Quando o estilista Alexandre Herchcovitch, 45 anos, fez, em 1993, seu famoso desfile de formatura, que o lançou na carreira, ele levou à passarela roupas usadas e transformadas para a ocasião. Em abril de 2016, ao apresentar no São Paulo Fashion Week a primeira coleção que desenhou para a À la Garçonne, vimos o mesmo exercício: suas criações surgiram da reinvenção de peças já existentes, a maioria delas vintage, reformadas, reconstruídas ou incrementadas com detalhes como a aplicação de tecidos e pinturas feitas à mão. “Todas as roupas e acessórios da marca nascem do reaproveitamento. Mesmo o que é criação nova é feita com tecido 100% reciclado. O pensamento é privilegiar o que está há mais tempo no mundo”, conta Herchcovitch.
Esse ponto de partida foi uma decisão natural não só pelo passado do estilista, um dos maiores do país, como também pela vocação da À la Garçonne, que existe desde 2009 e surgiu como um brechó, pelas mãos do arquiteto Fábio Souza, 39 anos, marido de Alexandre. Ao longo dos anos, Souza, no entanto, acabou incorporando móveis ao mix de produtos à venda até que, em 2014, decidiu investir só em mobiliário – e guardou seu acervo de roupas antigas, montado com itens como lenços de seda, rendas e jaquetas militares e de couro. Em fevereiro último, assim que Herchcovitch se desligou da marca que leva seu nome, na qual ficou por 23 anos e que pertence ao grupo InBrands, essas peças foram resgatadas e adaptadas ao jeito Alexandre Herchcovitch de enxergar a moda. “Foi o Fábio que teve a ideia de criar uma marca para a À la Garçonne”, diz. “Juntos, chegamos à conclusão de que queríamos algo ligado ao conceito de upcycling, que mira o reúso. Isso sempre esteve em mim, mas acabou se perdendo um pouco, depois de tanto tempo trabalhando em ritmo industrial.”
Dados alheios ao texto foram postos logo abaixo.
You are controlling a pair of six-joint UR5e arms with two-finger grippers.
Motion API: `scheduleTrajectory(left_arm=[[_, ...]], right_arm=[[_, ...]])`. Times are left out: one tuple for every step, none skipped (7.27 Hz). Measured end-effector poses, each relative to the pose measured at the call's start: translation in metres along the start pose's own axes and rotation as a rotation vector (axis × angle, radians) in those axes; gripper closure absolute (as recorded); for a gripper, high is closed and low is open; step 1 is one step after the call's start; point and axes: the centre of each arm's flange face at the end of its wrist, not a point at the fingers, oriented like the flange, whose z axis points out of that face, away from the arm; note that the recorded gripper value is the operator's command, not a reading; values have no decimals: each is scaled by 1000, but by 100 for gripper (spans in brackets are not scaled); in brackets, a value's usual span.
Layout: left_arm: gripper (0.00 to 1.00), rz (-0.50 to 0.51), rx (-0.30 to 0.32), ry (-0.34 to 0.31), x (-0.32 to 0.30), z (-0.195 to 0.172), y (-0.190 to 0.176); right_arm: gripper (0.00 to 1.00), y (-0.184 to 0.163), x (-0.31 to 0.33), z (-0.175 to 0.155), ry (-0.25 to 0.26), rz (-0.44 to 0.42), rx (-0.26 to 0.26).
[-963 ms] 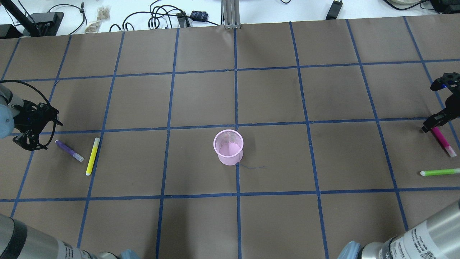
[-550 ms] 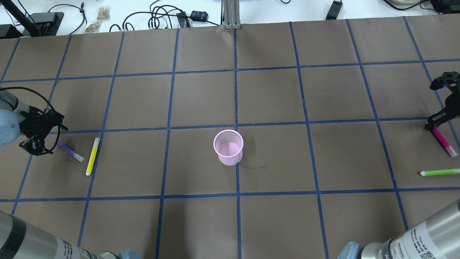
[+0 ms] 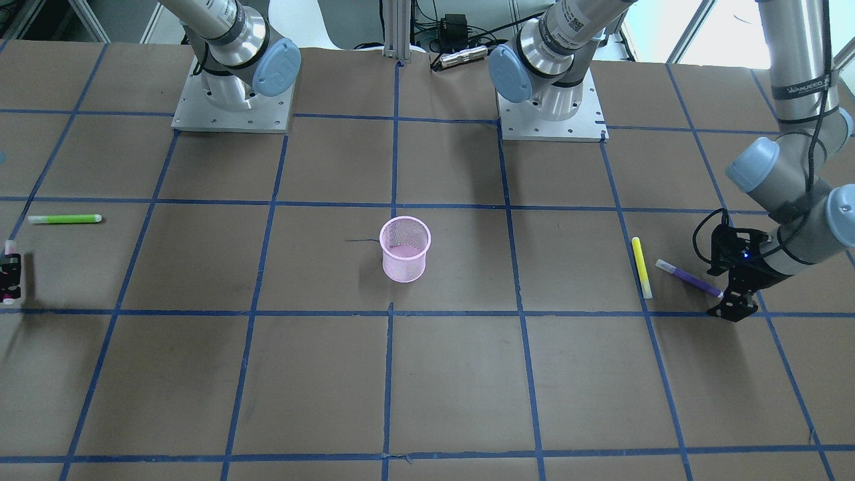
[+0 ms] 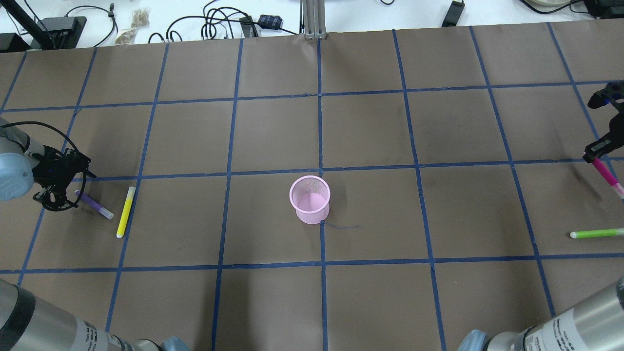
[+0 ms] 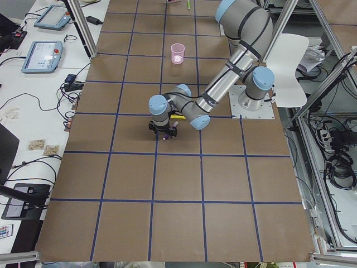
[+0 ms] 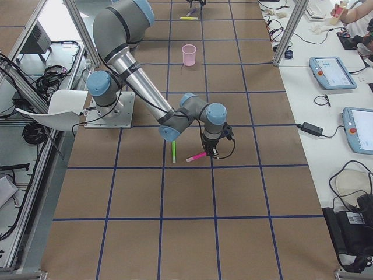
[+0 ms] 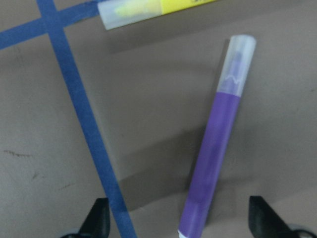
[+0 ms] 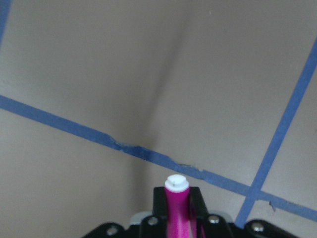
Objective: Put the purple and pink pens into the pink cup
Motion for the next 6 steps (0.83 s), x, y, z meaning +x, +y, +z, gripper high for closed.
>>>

Entre as propostas do estilista, viraram hits absolutos as jaquetas de couro e as parkas militares com cordas náuticas pintadas a mão. Sobre as cordas, já dá inclusive para afirmar que são uma assinatura da marca, pois apareceram nas duas coleções desfiladas até agora e não param de surgir fashionistas procurando por peças estampadas com elas – Costanza Pascolato virou fã, assim como o ator Bruno Gagliasso, que levou sua jaqueta de couro com o desenho para o figurino de seu atual personagem, o Mário da novela global Sol Nascente.
Enquanto as cordas surgem como uma espécie de nova caveira, elemento-símbolo da carreira de Herchcovitch, o estilista reforça também nesse momento algumas de suas já conhecidas predileções. O militar, o xadrez, a alfaiataria, o esporte e a era Vitoriana, linguagens tão marcantes em suas coleções das últimas duas décadas, permeiam os looks, e em breve ele deve criar algo com lingerie. Para desenvolver parte das peças, que hoje vêm também de garimpos feitos nos Estados Unidos, na França, na Inglaterra e no Japão, conta com parceiros. Camisetas e moletons, por exemplo, são assinados em conjunto com a Hering. Os tênis, com a Converse, e os acessórios, com Hector Albertazzi. “São peças com o design da marca, mas executadas por eles. Fui atrás desse know-how porque faço todo o resto quase sozinho. Estou curtindo muito esse recomeço.”